I first made it the winter we brought our daughter home from the hospital. Friends kept dropping off produce instead of casseroles (thank you, California), and I had a crisper drawer of parsnips that looked like they’d been to the gym. Roasting felt forgiving—no babysitting a sauté—and once everything was blistered and sweet, I blasted it with hot stock, blitzed it silky, and served it with the world’s butteriest toast. Ten minutes in, my husband looked up and said, “This tastes like February in Provence,” which is high praise from someone who’s never been to Provence in February. We’ve made it every cold snap since, doubling the batch so we can freeze pint jars for snow-day lunches or last-minute dinner guests.

What makes this version special is the two-stage roast: first the vegetables dry and concentrate, then they bathe in a garlicky herb oil that caramelizes on the pan edges, giving the finished soup layers of sweetness and depth. And because everything happens in the same heavy pot, the browned bits (a.k.a. flavor gold) deglaze right into the broth—no extra pans, no sad sink of dishes.

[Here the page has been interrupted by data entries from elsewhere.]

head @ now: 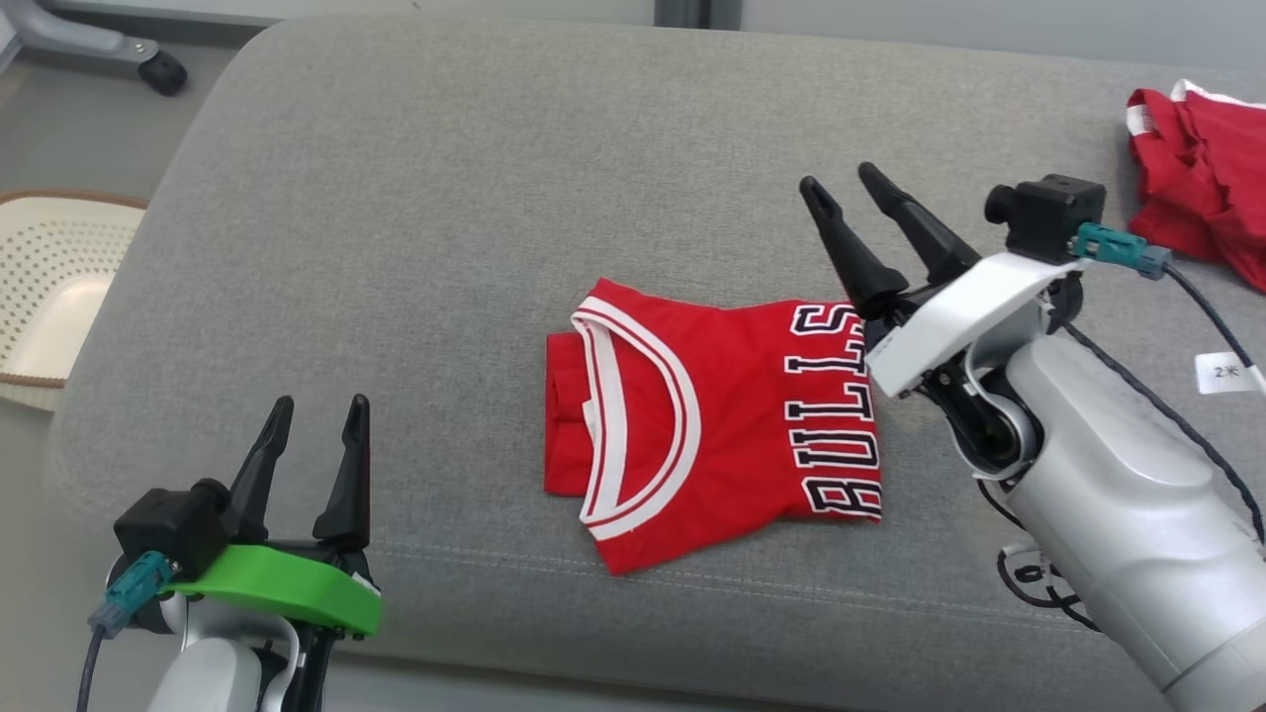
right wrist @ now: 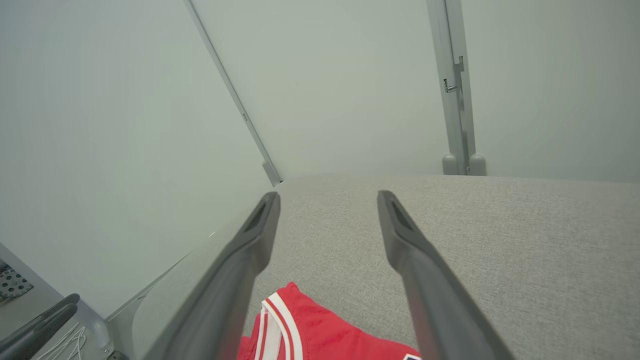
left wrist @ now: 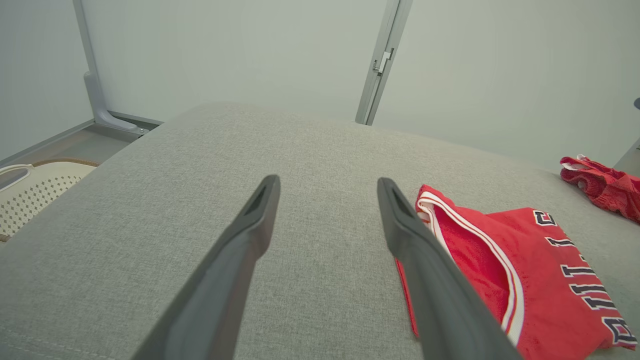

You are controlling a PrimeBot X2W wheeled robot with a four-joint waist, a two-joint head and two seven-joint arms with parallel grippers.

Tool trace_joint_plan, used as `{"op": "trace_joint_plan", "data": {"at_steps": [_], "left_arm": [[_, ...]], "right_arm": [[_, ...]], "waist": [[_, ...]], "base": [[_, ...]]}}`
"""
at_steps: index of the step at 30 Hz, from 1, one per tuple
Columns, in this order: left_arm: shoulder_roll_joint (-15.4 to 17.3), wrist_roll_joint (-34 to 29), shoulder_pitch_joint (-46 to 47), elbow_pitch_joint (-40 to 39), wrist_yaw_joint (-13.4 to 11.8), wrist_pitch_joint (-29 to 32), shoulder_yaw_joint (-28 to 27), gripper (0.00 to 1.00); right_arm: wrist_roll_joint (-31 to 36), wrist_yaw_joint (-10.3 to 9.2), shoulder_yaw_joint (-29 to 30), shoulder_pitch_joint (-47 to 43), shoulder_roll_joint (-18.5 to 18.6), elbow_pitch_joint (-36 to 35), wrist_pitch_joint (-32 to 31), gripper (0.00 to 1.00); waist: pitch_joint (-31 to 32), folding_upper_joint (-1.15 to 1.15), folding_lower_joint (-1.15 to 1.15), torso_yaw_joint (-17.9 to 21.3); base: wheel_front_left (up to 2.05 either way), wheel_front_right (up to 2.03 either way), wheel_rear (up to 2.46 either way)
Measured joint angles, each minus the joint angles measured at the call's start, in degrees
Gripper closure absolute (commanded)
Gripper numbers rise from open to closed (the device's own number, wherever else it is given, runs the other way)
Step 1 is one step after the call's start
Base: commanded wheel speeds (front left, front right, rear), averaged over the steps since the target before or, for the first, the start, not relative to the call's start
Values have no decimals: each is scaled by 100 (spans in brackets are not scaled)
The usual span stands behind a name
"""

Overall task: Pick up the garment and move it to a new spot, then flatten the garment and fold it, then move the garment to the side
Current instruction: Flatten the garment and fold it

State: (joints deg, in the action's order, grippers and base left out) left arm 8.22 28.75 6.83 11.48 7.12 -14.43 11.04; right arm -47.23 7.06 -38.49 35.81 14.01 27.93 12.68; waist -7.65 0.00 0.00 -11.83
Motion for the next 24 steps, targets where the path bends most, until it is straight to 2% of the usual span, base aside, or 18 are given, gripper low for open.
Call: {"op": "trace_joint_plan", "data": {"at_steps": [6,12,19,24], "left_arm": [[13,-25,-104,-69,0,0,13,0],[11,-25,-105,-154,0,0,-189,0],[-36,-27,-104,-240,0,0,-296,0],[-111,-27,-104,-248,0,0,-463,0]], "right_arm": [[-42,-5,270,-303,313,-76,71,0],[71,-124,445,-632,541,-241,129,0],[319,-523,800,-1122,831,-420,168,0],[546,-713,1143,-1408,748,-786,168,0]], "waist": [[107,0,0,371],[174,0,0,728],[194,0,0,997],[177,0,0,1025]], "base": [[0,0,0],[0,0,0],[0,0,0],[0,0,0]]}}
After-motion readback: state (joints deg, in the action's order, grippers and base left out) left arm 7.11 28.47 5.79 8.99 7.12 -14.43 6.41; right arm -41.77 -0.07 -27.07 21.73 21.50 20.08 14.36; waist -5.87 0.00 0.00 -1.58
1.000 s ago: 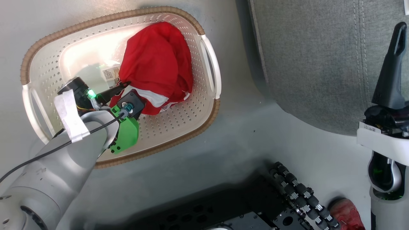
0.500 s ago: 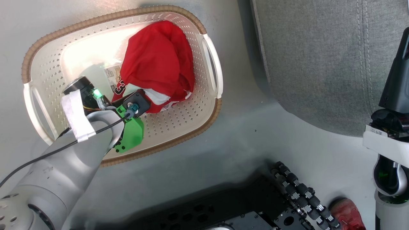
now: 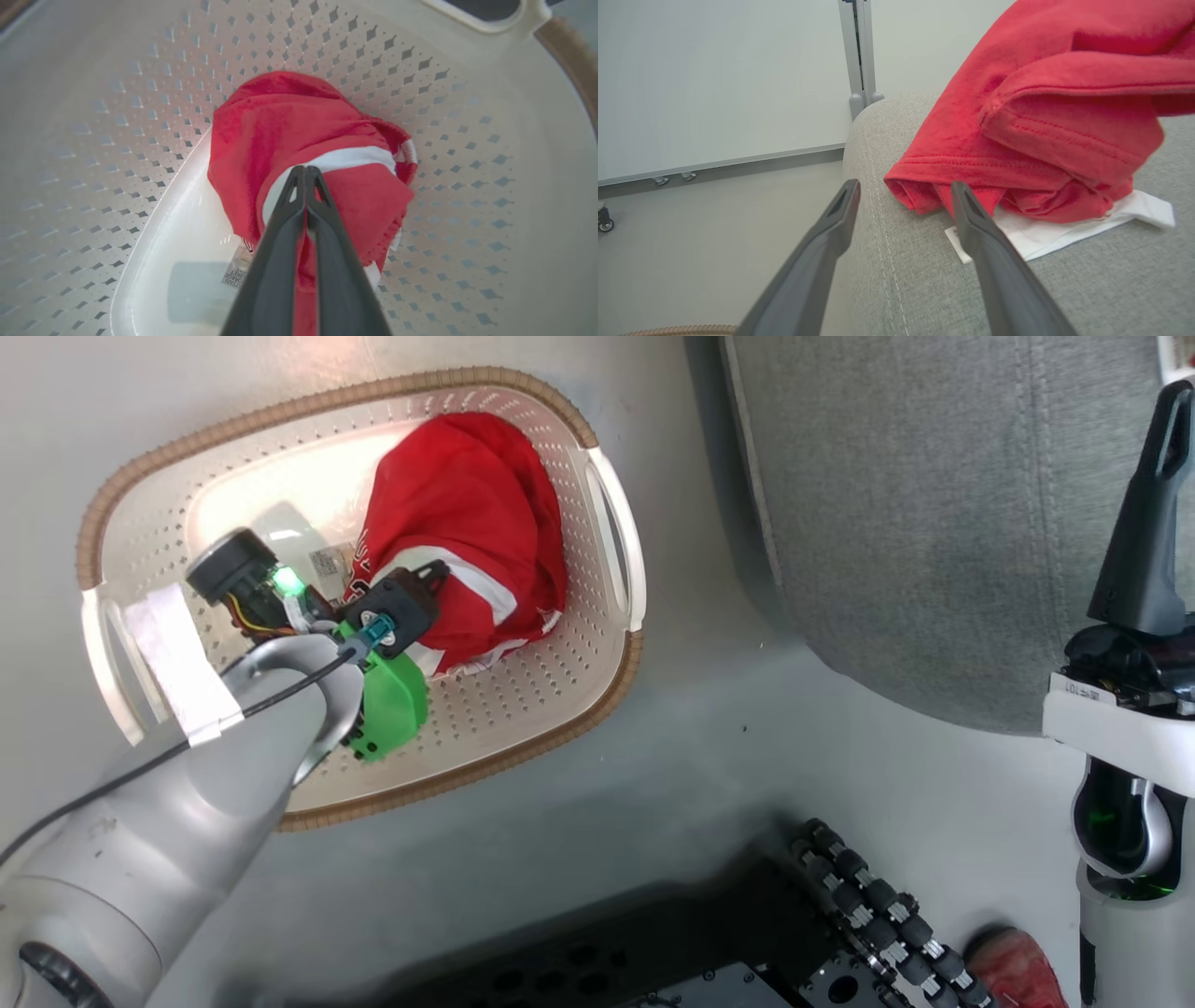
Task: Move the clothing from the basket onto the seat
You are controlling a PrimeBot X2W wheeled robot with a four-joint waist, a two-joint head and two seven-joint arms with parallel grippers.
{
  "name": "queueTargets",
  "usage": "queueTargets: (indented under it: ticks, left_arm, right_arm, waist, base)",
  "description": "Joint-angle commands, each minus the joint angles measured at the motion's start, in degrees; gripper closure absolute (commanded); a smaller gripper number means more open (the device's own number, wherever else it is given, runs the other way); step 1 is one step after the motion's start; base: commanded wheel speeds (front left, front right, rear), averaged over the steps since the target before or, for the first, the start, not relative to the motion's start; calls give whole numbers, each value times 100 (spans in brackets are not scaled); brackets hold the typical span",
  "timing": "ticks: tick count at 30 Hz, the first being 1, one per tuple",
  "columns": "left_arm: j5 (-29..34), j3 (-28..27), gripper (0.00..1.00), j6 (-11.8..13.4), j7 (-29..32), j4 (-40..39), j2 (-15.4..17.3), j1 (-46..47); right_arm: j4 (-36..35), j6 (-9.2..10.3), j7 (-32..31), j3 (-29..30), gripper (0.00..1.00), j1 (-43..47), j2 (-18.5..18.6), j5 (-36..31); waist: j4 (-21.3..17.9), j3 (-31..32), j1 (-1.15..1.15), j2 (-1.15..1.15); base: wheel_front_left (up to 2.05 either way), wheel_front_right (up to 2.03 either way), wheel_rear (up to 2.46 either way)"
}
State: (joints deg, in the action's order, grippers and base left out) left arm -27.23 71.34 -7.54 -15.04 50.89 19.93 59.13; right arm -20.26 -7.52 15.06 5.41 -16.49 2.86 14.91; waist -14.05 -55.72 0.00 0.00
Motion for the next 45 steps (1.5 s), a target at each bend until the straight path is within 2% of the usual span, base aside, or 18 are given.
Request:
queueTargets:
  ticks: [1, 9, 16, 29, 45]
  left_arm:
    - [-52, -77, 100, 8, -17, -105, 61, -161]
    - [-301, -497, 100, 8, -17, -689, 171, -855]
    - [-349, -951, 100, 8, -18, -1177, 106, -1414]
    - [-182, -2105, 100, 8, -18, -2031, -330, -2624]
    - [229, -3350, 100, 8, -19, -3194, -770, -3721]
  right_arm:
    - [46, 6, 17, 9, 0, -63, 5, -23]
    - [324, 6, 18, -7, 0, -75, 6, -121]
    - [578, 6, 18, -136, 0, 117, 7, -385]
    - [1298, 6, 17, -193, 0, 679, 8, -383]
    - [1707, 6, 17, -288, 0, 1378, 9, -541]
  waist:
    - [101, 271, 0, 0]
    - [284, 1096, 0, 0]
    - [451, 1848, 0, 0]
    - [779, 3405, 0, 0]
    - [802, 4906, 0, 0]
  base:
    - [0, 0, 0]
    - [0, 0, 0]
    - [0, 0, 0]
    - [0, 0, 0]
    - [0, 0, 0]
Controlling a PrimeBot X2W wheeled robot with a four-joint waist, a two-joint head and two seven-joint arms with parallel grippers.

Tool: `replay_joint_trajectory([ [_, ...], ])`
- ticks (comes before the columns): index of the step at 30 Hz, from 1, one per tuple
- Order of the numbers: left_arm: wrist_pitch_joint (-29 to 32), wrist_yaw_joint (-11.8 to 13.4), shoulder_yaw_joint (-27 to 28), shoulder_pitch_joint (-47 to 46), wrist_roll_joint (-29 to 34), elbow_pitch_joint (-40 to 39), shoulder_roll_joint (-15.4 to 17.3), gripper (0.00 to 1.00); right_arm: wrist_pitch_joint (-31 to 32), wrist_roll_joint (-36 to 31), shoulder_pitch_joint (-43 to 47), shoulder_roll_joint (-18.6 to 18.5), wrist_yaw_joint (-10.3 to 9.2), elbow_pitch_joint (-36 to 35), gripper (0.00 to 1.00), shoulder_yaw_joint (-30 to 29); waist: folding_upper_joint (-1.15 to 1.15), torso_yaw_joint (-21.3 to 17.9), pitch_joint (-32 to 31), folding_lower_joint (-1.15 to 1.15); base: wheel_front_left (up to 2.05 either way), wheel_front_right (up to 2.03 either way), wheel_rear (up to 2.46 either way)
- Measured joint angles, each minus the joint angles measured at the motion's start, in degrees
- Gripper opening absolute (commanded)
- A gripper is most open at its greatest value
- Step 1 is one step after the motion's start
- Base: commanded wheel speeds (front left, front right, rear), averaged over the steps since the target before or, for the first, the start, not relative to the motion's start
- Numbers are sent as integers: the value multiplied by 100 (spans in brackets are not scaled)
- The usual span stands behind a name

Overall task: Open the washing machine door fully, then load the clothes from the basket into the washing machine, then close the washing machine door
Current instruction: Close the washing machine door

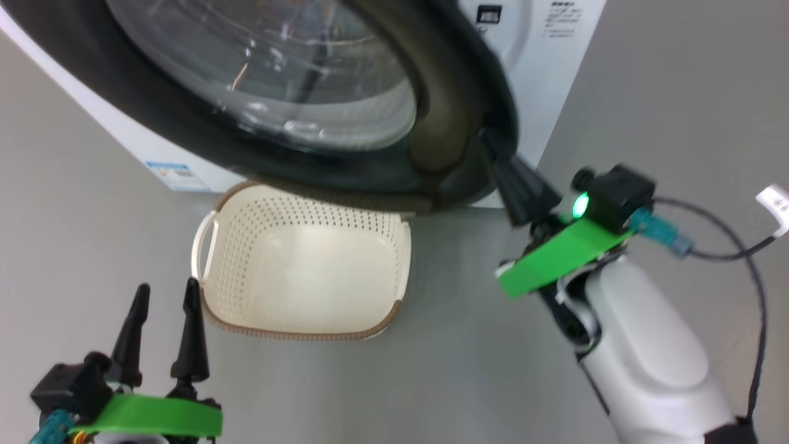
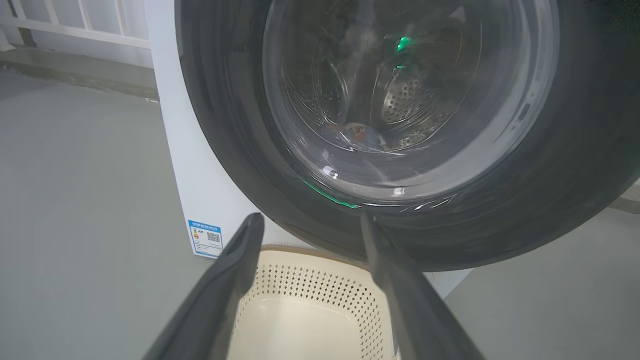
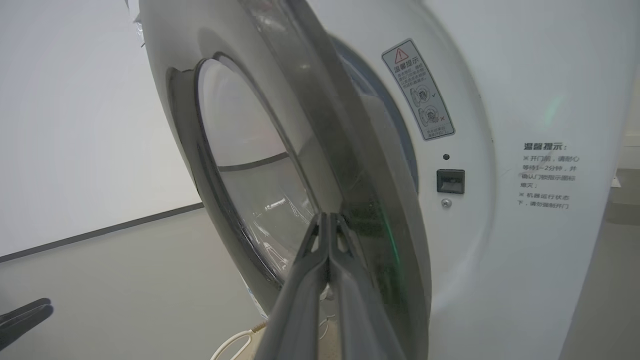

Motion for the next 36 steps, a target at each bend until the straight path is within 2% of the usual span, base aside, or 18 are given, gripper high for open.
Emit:
replay_joint_trajectory([
  [4, 0, 0, -140, -240, -48, -12, -44, 100, 0, -79, -439, -27, 0, 237, 0, -422, 0, 109, 223, 0, 0, 0, 0],
  [13, 0, 0, -336, -748, -178, -8, -77, 100, -1, -224, -1301, -27, 0, 669, 0, -958, 0, 340, 657, 0, 0, 0, 0],
  [22, 0, 0, -343, -847, -197, -10, -77, 100, -1, -409, -1601, 60, 51, 843, 0, -1296, 0, 524, 878, 0, 0, 0, 0],
  [28, 0, 0, -330, -847, -197, 3, -77, 100, -1, -366, -1587, 23, 46, 833, 0, -1166, 0, 526, 789, 0, 0, 0, 0],
  [30, 0, 0, -318, -836, -197, 30, -73, 100, -1, -330, -1544, 2, 44, 829, 15, -1074, 0, 505, 727, 0, 0, 0, 0],
  [32, 0, 0, -296, -831, -196, 81, -66, 100, -1, -330, -1428, -7, 42, 800, 48, -988, 0, 478, 658, 0, 0, 0, 0],
  [33, 0, 0, -282, -811, -194, 115, -53, 100, -1, -330, -1328, -7, 42, 792, 90, -934, 0, 461, 619, 0, 0, 0, 0],
  [34, 0, 0, -267, -779, -194, 152, -34, 100, -1, -330, -1207, -5, 42, 789, 100, -876, 0, 443, 579, 0, 0, 0, 0],
  [36, 0, 0, -224, -723, -192, 219, -9, 100, -1, -330, -941, -2, 42, 789, 100, -776, 0, 397, 491, 0, 0, 0, 0],
])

If you can chop veg and press “blend,” you can master this recipe.

Why This Recipe Works

  • One-pot convenience: Roast, simmer, and purée in the same Dutch oven—minimal cleanup, maximum flavor.
  • Double roast = double flavor: First roast concentrates sugars, second roast with herb oil builds fond for a richer broth.
  • Flexible veg list: Swap in whatever roots you have—celery root, golden beets, even purple carrots—without wrecking the formula.
  • Silky without cream: A single Yukon gold potato gives body; puréeing with olive oil emulsifies for a luxurious mouthfeel.
  • Make-ahead hero: Tastes even better on day two, freezes like a dream, and thaws beautifully for desk-lunch victories.
  • Plant-powered & gluten-free: Vegan by default, but a swirl of crème fraîche never hurt anyone.

Ingredients You'll Need

Ingredients

Think of this as a template rather than a strict syllabus. The only rule is to aim for about 3½ lb of vegetables total so your blender doesn’t stage a revolt.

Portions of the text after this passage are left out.